A doctor from Ames who’s the Democrat running in Iowa’s fourth congressional district will travel overseas next week to work with nurses and doctors in northwestern Afghanistan.

Dr. Selden Spencer says he’s “not confortable” with the current path of U.S. foreign policy and his trip will help him decide what the U.S. should do to turn things around. “We’re certainly not engaging the Arab mind and creating a positive image for America at this point,” Spencer says. “I think going to Afghanistan will give me an opportunity through my experience, that is medicine, to interact with patients, to interact with other doctors and try to get a better feel for what they’re seeing as problems and seeing what we might be able to do better.”

Spencer leaves August 24th for Kabul, Afghanistan and will work for an organization which sends medical professionals around the globe to work in medical crisis areas. “I’m hopeful that after a week or two there I will have some ideas and can share them…to the people in Iowa and see if we can get some ideas to deal with what’s going to be a conflict going on for the next 20 (to) 40 years, I believe,” Spencer says.

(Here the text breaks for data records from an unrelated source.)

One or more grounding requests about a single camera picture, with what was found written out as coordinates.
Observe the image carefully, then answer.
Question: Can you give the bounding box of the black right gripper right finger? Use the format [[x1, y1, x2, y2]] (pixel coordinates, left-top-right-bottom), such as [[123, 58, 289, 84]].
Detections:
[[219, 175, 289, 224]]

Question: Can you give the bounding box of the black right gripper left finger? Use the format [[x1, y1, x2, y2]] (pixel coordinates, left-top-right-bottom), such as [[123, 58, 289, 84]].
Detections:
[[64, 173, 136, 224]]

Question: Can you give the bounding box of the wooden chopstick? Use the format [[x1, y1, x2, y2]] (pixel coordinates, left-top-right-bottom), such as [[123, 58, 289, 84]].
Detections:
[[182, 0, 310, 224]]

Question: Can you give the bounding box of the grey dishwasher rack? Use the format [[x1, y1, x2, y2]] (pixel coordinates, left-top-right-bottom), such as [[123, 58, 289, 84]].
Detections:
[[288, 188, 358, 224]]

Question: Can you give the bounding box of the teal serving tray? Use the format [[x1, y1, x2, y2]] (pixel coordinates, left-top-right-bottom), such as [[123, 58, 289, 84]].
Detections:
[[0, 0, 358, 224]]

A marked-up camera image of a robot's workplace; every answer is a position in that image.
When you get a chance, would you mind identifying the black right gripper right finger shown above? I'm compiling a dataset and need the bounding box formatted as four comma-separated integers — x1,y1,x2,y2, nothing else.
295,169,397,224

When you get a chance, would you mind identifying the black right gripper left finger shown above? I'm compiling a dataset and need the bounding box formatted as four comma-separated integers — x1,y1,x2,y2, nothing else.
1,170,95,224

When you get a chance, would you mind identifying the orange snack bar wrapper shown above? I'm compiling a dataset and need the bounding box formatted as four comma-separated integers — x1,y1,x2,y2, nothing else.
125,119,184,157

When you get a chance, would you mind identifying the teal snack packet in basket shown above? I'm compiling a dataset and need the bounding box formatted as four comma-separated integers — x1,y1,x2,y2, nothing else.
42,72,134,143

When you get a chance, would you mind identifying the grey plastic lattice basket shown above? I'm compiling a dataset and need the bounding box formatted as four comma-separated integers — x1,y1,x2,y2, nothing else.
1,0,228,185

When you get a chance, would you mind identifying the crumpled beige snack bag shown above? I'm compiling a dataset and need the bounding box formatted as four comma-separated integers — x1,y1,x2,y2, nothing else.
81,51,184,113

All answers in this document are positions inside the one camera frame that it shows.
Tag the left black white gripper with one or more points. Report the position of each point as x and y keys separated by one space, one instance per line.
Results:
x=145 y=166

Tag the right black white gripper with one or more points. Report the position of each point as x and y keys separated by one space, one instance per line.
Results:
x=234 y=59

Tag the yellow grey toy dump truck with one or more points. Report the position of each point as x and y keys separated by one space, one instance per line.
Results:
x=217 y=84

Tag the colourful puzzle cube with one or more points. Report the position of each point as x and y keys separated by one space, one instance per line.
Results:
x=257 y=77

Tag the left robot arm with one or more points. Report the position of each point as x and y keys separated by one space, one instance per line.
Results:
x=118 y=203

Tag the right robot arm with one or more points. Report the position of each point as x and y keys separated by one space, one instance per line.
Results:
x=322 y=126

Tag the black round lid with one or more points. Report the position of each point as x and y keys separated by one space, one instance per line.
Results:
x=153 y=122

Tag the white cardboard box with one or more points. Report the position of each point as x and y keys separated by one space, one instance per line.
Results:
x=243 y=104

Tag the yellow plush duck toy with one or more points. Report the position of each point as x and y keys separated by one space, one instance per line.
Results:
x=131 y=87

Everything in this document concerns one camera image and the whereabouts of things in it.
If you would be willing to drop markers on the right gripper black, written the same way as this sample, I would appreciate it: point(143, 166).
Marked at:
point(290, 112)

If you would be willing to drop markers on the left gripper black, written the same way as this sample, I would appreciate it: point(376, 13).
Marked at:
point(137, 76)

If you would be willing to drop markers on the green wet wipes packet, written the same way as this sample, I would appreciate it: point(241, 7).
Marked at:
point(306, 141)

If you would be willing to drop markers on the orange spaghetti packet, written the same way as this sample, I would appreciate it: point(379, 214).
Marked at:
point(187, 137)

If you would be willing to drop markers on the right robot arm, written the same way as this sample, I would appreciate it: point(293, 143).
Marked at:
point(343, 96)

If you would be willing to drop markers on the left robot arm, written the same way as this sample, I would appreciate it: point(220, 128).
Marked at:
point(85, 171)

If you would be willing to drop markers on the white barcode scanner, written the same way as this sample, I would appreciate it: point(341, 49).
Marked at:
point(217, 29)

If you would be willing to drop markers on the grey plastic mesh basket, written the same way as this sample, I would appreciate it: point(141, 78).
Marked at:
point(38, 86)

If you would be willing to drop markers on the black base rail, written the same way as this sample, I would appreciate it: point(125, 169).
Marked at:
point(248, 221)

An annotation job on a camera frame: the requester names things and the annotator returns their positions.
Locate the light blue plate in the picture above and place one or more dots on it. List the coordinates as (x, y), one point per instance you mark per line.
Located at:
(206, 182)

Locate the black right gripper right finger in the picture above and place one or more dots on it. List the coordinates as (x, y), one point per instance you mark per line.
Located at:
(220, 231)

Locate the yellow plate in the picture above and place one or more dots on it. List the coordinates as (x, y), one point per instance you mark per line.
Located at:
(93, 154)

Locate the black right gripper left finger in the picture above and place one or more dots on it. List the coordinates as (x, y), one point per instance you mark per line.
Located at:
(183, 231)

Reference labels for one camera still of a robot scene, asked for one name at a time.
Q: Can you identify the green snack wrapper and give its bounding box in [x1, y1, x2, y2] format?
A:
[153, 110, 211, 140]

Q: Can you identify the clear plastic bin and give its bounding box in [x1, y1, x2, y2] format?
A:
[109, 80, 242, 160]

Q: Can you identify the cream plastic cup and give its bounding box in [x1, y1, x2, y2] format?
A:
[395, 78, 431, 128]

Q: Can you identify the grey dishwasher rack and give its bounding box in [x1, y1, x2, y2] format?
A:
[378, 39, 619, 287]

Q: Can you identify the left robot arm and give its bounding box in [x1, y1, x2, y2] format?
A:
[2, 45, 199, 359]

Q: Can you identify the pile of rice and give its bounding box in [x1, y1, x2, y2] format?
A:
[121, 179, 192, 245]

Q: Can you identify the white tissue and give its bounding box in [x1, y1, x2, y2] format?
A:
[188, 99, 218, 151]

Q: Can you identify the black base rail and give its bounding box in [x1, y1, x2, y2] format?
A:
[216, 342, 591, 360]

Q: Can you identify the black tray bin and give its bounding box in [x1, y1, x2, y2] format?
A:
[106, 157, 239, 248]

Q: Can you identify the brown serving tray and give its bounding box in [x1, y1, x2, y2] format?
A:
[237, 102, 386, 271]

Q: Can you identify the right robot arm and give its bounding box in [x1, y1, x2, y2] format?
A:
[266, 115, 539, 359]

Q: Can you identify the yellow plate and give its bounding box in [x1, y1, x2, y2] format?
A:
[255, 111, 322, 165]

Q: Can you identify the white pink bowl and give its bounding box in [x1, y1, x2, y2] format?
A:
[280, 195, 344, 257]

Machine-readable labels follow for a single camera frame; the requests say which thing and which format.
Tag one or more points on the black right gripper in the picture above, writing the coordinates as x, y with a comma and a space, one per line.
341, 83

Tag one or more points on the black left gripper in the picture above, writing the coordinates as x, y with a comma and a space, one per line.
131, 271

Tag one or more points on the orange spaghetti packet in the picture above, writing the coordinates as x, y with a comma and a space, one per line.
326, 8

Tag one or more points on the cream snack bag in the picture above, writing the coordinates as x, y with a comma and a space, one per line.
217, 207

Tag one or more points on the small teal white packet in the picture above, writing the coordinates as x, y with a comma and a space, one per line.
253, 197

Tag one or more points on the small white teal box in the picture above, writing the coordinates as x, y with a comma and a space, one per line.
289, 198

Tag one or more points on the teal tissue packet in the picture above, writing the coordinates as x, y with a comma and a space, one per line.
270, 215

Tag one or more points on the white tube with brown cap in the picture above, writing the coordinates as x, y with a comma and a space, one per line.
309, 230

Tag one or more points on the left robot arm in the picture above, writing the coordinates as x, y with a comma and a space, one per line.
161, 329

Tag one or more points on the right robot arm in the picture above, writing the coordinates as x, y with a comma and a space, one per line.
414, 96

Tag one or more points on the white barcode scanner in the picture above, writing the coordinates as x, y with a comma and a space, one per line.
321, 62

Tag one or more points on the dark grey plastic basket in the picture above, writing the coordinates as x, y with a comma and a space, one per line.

Spencer accuses his opponent, Republican Congressman Tom Latham, of “blindly following the leader” by supporting the foreign policy path laid out by President Bush. “Tom Latham has been a rubber stamp for George Bush and the George Bush foreign (policies) that I don’t think are working very well,” Spencer says. Spencer has called for the systematic withdrawal of U.S. troops from Iraq and the redeployment of those troops to search for Osama bin Laden and al Qaeda.

Spencer, who is a neurologist, has made other charity health care trips to Indian reservations in the U.S. and helped build homes in Ethiopia during another overseas mission trip. He is scheduled to be in Afghanistan for two and a half weeks.